Available data:
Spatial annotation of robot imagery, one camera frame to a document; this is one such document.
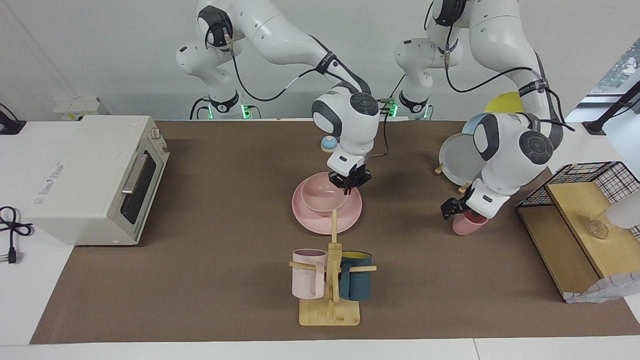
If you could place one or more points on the patterned white cloth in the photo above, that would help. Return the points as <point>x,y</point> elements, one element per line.
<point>605,290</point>

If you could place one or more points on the dark blue mug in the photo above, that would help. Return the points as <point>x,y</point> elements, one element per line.
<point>357,285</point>

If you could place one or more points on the wooden stepped shelf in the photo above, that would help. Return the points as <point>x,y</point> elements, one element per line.
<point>560,240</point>

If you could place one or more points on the blue service bell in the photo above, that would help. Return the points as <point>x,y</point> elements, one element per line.
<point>327,146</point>

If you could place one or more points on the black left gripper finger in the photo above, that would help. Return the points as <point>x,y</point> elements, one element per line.
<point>470,214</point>
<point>446,215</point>

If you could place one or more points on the clear glass piece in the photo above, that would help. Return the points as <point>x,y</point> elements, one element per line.
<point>598,230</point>

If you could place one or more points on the grey plate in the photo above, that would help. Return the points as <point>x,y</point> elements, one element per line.
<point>460,160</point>

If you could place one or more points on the light blue plate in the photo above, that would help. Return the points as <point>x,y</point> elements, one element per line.
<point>475,125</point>

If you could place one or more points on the brown table mat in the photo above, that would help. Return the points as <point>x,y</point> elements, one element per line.
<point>240,280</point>

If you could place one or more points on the yellow plate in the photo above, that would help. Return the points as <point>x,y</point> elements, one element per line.
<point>502,102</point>

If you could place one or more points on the white power strip box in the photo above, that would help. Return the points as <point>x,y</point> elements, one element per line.
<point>75,107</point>

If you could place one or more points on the light pink mug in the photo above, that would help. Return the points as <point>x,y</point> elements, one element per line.
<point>307,280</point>

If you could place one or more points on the pink bowl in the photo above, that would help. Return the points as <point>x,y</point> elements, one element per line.
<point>320,197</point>

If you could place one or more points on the black desk mount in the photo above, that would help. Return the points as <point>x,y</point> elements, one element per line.
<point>9,126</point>

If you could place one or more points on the white toaster oven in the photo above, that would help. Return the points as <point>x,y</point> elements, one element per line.
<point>85,175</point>

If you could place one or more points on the pink plate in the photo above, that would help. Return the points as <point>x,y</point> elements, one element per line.
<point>310,220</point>

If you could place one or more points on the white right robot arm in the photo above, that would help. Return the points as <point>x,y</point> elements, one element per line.
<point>280,35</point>

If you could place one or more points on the wooden plate rack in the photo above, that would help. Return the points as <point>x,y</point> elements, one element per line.
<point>439,169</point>

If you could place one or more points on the black clamp stand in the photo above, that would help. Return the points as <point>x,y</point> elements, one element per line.
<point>612,107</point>

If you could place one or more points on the pink cup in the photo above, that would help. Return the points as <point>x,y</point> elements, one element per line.
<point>467,227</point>

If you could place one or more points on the frosted white object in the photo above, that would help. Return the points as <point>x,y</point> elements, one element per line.
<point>625,212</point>

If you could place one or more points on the wooden mug tree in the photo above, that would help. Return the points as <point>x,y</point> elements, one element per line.
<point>330,312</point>

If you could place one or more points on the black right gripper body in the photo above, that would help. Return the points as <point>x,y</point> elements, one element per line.
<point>356,177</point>

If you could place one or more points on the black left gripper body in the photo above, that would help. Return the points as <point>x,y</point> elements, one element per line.
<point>457,206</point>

What you need to do:
Return a word-for-word copy of the lines above from the one holding "<point>327,146</point>" through the one holding "<point>460,160</point>", with both of them included and nothing besides.

Worked solution:
<point>327,146</point>

If you could place one or more points on the black left gripper finger in the photo above, that would help. Return the points as <point>x,y</point> elements, one element per line.
<point>470,214</point>
<point>446,215</point>

If you could place one or more points on the clear glass piece in the photo above, that would help. Return the points as <point>x,y</point> elements, one element per line.
<point>598,230</point>

If you could place one or more points on the grey plate in the photo above, that would help. Return the points as <point>x,y</point> elements, one element per line.
<point>460,160</point>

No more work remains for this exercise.